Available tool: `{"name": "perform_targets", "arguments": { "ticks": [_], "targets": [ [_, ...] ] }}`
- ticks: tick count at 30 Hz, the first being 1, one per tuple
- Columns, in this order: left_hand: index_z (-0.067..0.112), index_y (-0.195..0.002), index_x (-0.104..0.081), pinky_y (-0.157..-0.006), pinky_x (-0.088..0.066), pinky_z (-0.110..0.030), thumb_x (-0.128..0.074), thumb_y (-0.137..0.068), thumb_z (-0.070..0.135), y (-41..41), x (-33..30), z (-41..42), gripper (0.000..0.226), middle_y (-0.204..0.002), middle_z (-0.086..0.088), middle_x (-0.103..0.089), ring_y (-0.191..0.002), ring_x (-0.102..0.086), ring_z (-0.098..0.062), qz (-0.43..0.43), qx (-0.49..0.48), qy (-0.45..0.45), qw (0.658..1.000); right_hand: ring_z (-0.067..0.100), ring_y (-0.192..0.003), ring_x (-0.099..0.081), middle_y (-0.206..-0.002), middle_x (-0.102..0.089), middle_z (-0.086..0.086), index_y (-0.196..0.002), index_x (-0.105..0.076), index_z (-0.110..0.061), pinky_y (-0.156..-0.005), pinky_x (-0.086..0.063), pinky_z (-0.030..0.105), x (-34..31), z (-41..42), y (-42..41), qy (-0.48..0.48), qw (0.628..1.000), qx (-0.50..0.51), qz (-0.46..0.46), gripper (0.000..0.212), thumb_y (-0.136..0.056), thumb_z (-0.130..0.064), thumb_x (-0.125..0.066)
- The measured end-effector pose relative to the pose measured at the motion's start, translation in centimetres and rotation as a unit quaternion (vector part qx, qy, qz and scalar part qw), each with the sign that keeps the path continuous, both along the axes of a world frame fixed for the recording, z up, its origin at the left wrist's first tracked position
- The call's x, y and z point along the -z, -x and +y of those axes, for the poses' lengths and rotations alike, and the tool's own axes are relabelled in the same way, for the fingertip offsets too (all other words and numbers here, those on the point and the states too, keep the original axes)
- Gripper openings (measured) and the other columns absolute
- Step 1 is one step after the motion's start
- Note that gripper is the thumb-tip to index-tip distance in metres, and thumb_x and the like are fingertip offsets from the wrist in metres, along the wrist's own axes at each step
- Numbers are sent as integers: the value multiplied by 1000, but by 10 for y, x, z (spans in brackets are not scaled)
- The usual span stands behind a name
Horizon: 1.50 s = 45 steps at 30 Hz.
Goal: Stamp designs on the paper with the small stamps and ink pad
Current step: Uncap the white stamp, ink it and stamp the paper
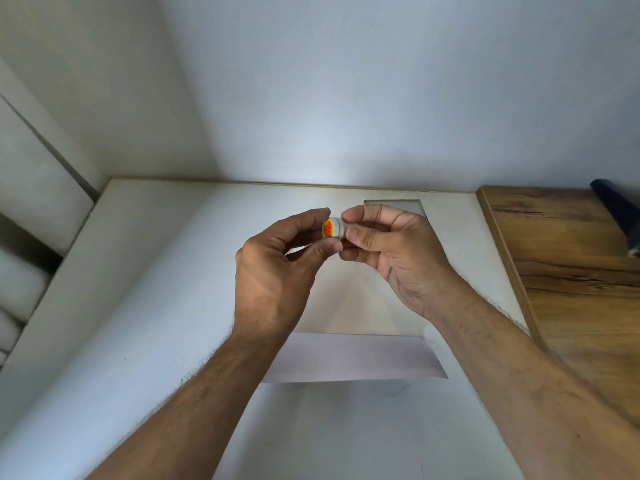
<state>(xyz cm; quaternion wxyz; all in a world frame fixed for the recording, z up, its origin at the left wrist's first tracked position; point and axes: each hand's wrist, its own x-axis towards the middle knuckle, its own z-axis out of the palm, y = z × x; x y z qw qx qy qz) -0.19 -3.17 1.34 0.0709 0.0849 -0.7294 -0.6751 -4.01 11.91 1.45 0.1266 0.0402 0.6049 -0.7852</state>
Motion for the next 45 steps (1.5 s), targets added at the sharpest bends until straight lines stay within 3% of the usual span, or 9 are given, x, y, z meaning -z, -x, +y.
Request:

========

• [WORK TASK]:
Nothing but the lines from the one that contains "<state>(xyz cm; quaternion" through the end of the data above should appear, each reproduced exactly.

• [WRITTEN SOLUTION]:
<state>(xyz cm; quaternion wxyz; all in a world frame fixed for the recording, z up, its origin at the left wrist's first tracked position; point and axes: each hand's wrist, its own x-axis towards the middle knuckle, its own z-axis out of the palm, y = z × x; x y z qw qx qy qz) -0.19 -3.17 1.34 0.0709 0.0849 -0.7294 -0.6751 -4.01 11.91 1.45 0.1266 0.0402 0.6049 -0.7852</state>
Motion for the next 45 steps (1.5 s), targets added at the sharpest bends until straight lines stay within 3% of the usual span, or 9 are given, x, y, z meaning -z, -x, +y.
Request:

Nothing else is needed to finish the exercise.